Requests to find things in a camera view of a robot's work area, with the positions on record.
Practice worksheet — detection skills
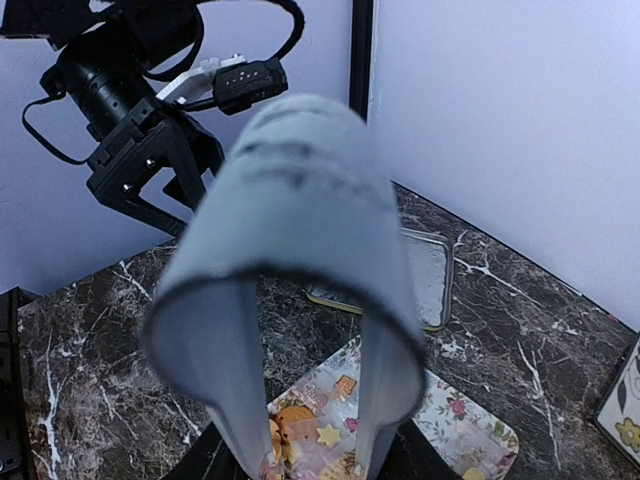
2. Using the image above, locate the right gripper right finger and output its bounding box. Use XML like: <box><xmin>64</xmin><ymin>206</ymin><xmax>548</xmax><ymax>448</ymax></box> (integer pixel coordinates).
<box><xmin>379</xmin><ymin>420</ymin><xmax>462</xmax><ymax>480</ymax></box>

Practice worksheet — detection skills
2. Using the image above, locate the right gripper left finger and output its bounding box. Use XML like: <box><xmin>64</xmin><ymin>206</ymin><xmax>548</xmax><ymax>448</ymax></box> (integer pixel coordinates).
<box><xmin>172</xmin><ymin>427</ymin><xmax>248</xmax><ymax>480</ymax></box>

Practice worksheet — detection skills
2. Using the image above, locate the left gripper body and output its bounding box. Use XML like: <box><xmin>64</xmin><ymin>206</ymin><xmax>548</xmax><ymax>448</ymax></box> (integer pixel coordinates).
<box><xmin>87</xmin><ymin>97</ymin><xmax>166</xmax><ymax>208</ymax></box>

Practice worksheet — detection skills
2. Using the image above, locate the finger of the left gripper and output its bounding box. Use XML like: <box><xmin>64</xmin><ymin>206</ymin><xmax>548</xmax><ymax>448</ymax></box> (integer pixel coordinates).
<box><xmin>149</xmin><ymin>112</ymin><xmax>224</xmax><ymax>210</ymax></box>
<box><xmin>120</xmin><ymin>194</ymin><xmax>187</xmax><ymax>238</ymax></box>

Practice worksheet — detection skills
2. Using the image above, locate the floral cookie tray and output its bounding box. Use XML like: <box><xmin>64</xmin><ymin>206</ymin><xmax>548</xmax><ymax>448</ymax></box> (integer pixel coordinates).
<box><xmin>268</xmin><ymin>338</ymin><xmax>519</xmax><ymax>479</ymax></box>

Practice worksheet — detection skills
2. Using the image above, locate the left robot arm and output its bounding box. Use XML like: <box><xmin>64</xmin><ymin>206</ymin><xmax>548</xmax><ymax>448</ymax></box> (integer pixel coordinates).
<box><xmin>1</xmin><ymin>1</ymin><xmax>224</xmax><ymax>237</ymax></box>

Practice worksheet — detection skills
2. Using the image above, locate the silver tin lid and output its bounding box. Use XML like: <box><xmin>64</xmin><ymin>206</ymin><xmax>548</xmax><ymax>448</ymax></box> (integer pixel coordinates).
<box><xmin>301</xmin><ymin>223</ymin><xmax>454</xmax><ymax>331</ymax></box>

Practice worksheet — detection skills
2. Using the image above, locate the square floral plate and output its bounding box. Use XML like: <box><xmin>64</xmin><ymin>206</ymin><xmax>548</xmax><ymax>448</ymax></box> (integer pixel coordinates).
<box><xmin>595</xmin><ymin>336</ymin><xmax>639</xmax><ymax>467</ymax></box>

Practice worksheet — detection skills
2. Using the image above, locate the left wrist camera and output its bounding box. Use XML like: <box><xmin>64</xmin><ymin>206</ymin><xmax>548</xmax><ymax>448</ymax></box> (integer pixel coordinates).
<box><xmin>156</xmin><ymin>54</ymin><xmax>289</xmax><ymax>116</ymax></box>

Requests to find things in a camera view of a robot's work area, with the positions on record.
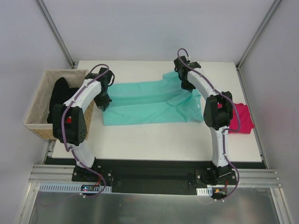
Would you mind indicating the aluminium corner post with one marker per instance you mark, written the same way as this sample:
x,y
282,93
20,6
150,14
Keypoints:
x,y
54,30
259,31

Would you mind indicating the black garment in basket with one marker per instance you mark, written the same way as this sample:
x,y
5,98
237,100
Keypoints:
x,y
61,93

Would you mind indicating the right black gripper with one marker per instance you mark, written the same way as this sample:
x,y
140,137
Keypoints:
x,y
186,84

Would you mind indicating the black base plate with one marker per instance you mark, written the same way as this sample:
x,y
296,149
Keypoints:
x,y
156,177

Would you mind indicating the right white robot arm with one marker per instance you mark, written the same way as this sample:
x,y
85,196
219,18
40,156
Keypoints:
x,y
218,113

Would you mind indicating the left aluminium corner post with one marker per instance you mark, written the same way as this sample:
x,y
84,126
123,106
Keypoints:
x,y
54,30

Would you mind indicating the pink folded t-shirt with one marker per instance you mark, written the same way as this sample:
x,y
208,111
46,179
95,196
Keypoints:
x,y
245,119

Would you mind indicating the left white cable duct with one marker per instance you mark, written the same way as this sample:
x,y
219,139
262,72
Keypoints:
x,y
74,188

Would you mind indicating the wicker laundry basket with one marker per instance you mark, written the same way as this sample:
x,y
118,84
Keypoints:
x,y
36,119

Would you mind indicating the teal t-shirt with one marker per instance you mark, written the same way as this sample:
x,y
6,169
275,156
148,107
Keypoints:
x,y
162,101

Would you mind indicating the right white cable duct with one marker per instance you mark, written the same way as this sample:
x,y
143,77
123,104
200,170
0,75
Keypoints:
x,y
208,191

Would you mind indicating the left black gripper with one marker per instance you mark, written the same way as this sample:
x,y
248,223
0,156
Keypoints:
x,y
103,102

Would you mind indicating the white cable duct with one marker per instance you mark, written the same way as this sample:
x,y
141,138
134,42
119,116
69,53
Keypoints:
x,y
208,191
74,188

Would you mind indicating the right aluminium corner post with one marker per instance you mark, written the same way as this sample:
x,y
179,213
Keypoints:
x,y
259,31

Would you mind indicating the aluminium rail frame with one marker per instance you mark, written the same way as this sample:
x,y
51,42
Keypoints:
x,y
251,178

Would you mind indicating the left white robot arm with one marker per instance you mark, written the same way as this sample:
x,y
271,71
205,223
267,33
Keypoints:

::::::::

(TRY IT): Show every line above in which the word "aluminium" is found.

(RESULT FOR THIS EXERCISE):
Would you mind indicating the aluminium corner post with one marker per instance you mark, written the same way as this sample:
Would you mind indicating the left aluminium corner post with one marker per instance you mark, written the same way as this sample:
Would you mind indicating the right aluminium corner post with one marker per instance you mark, written the same way as this sample:
Would you mind indicating the aluminium rail frame with one marker per instance you mark, written the same way as this sample:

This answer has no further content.